One Fish Two Fish Red Fish Blue Fish is classified as a book for beginner readers. As a book that's meant to introduce kids to words, and to get them started on a path to reading for the rest of their lives—no pressure—the book keeps the style light and fun.
The writing style is repetitive, full of rhymes that are a blast to read aloud, and delivered in such an easy, conversational style that the rhymes are easy to remember and repeat on your own time.
Rhyming? Repetition? Sounds kind of annoying, right? Maybe even forced? Not so:
Did you ever ride a Wump?
We have a Wump
with just one hump. (70-75)
Meet the Wumps. And what feels like every word in the English language that ends in –ump. First of all, the repetition of the word "bump" literally bumps us down the page. It's easy to imagine bouncing along as you ride the Wump (a creature that resembles a camel).
Of course we don't meet the Wump until three "bumps" have gone by, but when we do, we're not surprised to find he has a hump. What's a wump without a hump? A waste of good rhyming potential—that's what.
Plus, most of the words in the whole book are monosyllabic (which is, alas, not even close to being a monosyllabic word itself).
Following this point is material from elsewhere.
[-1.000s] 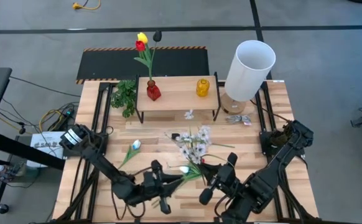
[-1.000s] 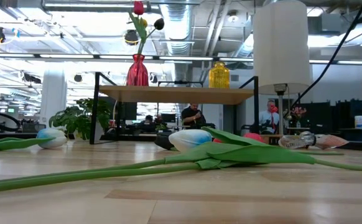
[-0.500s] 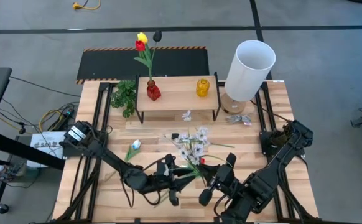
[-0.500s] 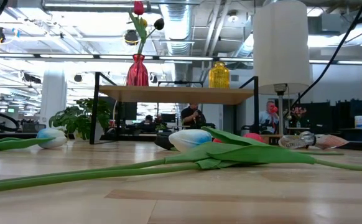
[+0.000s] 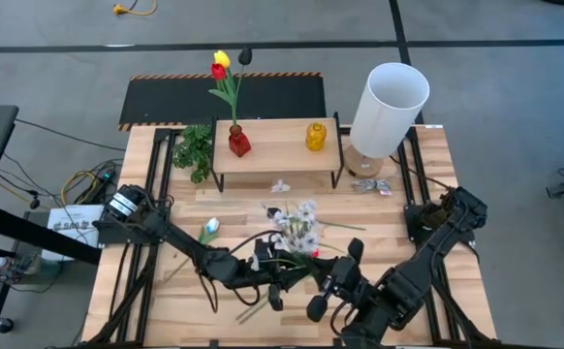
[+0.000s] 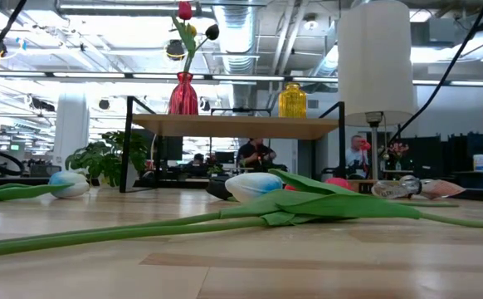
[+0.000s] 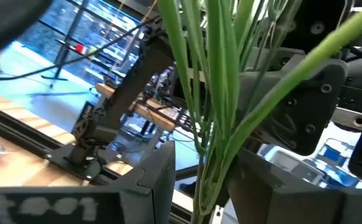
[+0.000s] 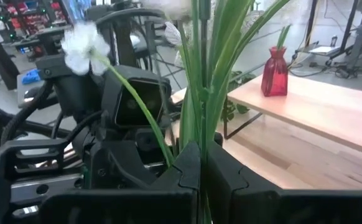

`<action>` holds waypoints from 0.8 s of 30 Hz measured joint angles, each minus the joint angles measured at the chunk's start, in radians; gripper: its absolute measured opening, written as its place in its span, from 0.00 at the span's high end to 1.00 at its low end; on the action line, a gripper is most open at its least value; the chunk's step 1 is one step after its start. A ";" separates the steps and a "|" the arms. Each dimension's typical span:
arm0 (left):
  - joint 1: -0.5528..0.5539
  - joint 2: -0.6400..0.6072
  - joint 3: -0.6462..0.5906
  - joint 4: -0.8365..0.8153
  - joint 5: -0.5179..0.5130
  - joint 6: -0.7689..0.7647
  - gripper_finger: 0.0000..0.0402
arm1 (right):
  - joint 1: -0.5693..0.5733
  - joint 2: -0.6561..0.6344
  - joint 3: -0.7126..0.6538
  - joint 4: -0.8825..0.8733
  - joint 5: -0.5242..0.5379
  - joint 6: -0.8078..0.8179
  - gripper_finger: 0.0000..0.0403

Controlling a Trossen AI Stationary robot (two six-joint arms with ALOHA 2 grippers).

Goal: Pick and place flowers into a vace then onto a shelf
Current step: Put the white flowers into the red vase on the shelf

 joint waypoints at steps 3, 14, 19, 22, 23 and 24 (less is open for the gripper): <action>0.004 0.000 0.000 0.000 0.013 0.000 0.70 | -0.003 0.000 0.000 0.000 -0.001 -0.002 1.00; 0.003 0.000 0.000 0.020 -0.006 0.055 0.70 | -0.009 0.000 0.000 -0.001 0.085 0.001 1.00; 0.000 0.000 0.000 0.065 -0.065 0.085 0.70 | -0.010 0.001 0.000 -0.016 0.104 0.006 1.00; 0.000 0.000 0.000 0.074 -0.079 0.101 0.70 | -0.010 0.001 0.000 -0.020 0.113 0.033 1.00; 0.000 0.000 0.000 0.074 -0.079 0.102 0.70 | -0.010 0.001 0.000 -0.021 0.124 0.037 1.00; 0.000 0.000 0.000 0.074 -0.079 0.102 0.70 | -0.010 0.001 0.000 -0.021 0.132 0.042 1.00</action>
These one-syllable words make it easy and fun for beginning readers to get through the book without becoming frustrated, and it adds a nice staccato rhythm that'll have your toes tapping.
It's the literary equivalent of slipping broccoli into the macaroni and cheese—if you don't know it's edifying, you might enjoy it.
The book's tone is all about having a conversation with the reader. Forget keeping a snooty distance and acting all teacherly. Seuss's narrator goes ahead and addresses the reader like an old friend:
Why do I like to
hop, hop, hop?
I do not know.
Go ask your Pop. (235-238)
The little critter on display in this section, the Yop, hops right in and talks to the reader. It introduces itself and informs the reader that it likes to hop all day long. And if you have questions? Well, that's for you to ask your Pop. You know what? This Yop seems like an okay dude.
One Fish Two Fish Red Fish Blue Fish speaks to children—or to the children inside of all of us—with the ease of a kindergarten teacher or mother of twelve. It leads the reader on a delightful journey that's fun and rhythmic to read aloud, and hopes that it will teach you a thing or two about reading along the way.
This Seuss classic is a perfect choice for teaching beginning readers because of how infectiously fun and exciting the story is, and how ideal it is to learn how to read aloud. The easy rhythm of the verses, as well as the way that they help to move a story forward—instead of just teaching repetitive vowels—makes the book a fun and satisfying read-aloud classic.